Perguntei ao general da reserva se esse ataque de domingo aconteceu nesta semana de propósito. Afinal, coincidiu com a volta das negociações bilaterais dos EUA com o Irã sob os auspícios do novo presidente americano, Joe Biden – revertendo a posição do antecessor, Donald Trump, de jogar duro com Teerã. Trump se retirou do Plano de Ação Conjunto Global (JCPOA), o acordo de prevenção de armas nucleares de 2015 entre grandes potências e o Irã, e aumentou as sanções contra o país. Biden tem outro estilo, o que incomoda o primeiro-ministro israelense Benjamin Netanyahu, a maior voz anti-Teerã atualmente.
“Quanto ao timing, pode-se dizer que coincidiu, mas não sei dizer se foi um movimento claramente cronometrado”, respondeu Orion.
Para o general, nem Israel e nem Irã querem realmente exagerar em suas investidas mútuas para não causar uma guerra de grandes proporções: “Israel não tem razão para ir à guerra com o Irã. E o mesmo se pode dizer do Irã. Na verdade, a arte da guerra do Irã tem tudo a ver com abordagem indireta. Teerã prefere que Israel sangre nas mãos de suas proxies. Não quer um repeteco da guerra contra o Iraque, nos anos 80”.
Para o general, o que pode acontecer, num futuro próximo, é que o Irã passe a utilizar o Iêmen como base para atacar Israel, caso queira retaliar com mais força: “Podemos ver ataques vindos do Iêmen a companhias marítimas ou, como em ameaças que já aconteceram, mísseis de cruzeiro ou mísseis balísticos vindos do Iêmen em direção ao Sul de Israel. E, de fato, vimos nos últimos meses alguns relatos de baterias Patriot sendo implantadas perto de Eilat, o que significa que Israel está se preparando para uma possível ameaça vinda do Iêmen”.
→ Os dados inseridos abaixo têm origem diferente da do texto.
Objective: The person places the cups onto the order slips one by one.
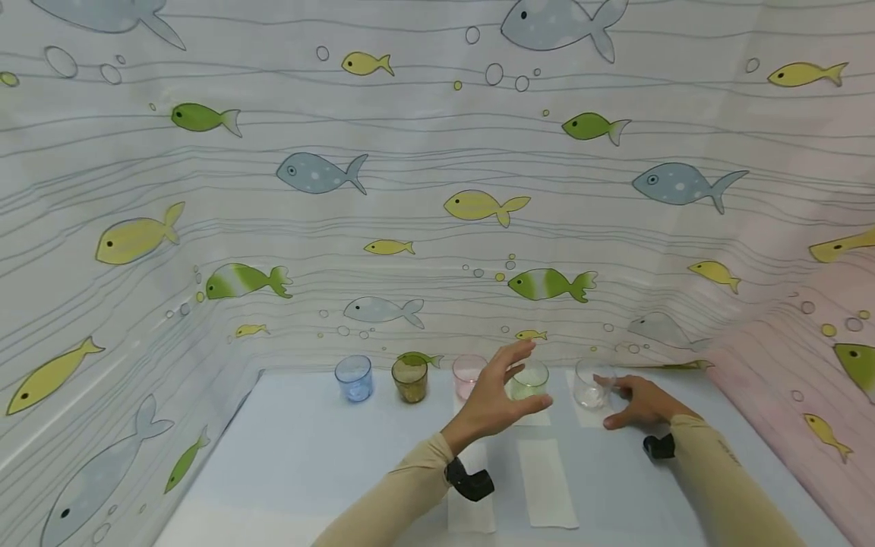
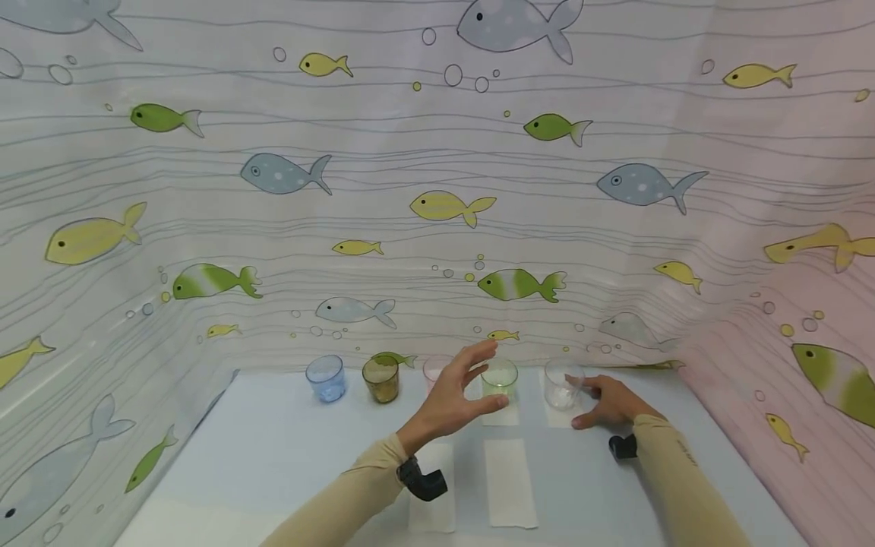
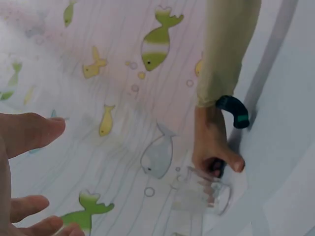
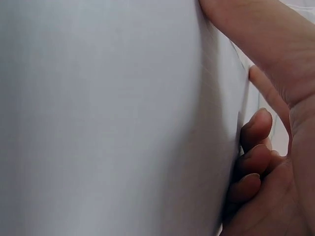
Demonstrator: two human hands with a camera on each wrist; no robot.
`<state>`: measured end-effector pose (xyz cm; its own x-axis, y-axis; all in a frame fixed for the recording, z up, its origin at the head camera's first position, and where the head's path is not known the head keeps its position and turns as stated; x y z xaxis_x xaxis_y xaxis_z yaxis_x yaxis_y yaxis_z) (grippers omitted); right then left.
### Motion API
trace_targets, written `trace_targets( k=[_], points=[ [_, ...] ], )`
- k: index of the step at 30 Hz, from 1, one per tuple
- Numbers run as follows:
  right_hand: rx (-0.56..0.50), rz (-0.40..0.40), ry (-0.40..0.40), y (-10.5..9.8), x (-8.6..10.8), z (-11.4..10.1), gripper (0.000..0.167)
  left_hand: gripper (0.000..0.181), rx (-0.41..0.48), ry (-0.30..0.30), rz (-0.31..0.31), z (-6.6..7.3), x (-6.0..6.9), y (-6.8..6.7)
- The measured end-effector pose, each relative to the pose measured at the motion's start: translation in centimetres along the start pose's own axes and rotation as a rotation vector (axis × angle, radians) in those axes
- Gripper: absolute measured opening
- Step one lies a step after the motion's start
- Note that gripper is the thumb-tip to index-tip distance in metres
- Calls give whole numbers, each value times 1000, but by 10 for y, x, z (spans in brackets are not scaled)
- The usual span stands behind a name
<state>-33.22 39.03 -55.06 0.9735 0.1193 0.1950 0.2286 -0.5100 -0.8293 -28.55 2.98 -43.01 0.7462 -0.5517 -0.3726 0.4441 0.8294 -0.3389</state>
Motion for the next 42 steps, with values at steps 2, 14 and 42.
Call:
trace_targets(
  k=[2, 14, 42],
  points=[
    [1, -6, -13, -1, 1, 1, 122, 82, -2, -13, 15, -5, 7, -11],
    [3, -11, 25, -2, 5, 7, 126, 70, -63, 90, 283, -23, 41, -78],
    [-49, 50, -47, 2, 14, 1, 112, 81, -322, -347, 830, -111, 96, -177]
  ],
)
Point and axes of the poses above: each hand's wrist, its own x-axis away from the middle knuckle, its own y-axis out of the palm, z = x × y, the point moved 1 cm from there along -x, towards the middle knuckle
Por enquanto, o Irã responde cirurgicamente às supostas ações de Israel. E Israel tentaria agir na moita – sem contar com ações que vazam para a imprensa, como essa do cargueiro Saviz. Mas, a cada golpe e contragolpe, o mundo se preocupa com a possibilidade de um embate Israel-Irã.
Posso fazer uma lista de vezes que analistas israelenses me disseram – ou falaram à imprensa local – que Israel não queria “entrar numa aventura bélica” contra o Hamas ou o Hezbollah e que esses dois grupos também “não tinham interesse” em enfrentar Israel. Mas, algumas vezes nas últimas duas décadas, a situação escalou para um conflito maior. Isso mesmo “ninguém querendo”. Agora, o mesmo se repete com o Irã. Nenhum dos lados quer um conflito mais amplo. Só o tempo dirá, no entanto, se a realidade se imporá aos cálculos estratégicos mais otimistas.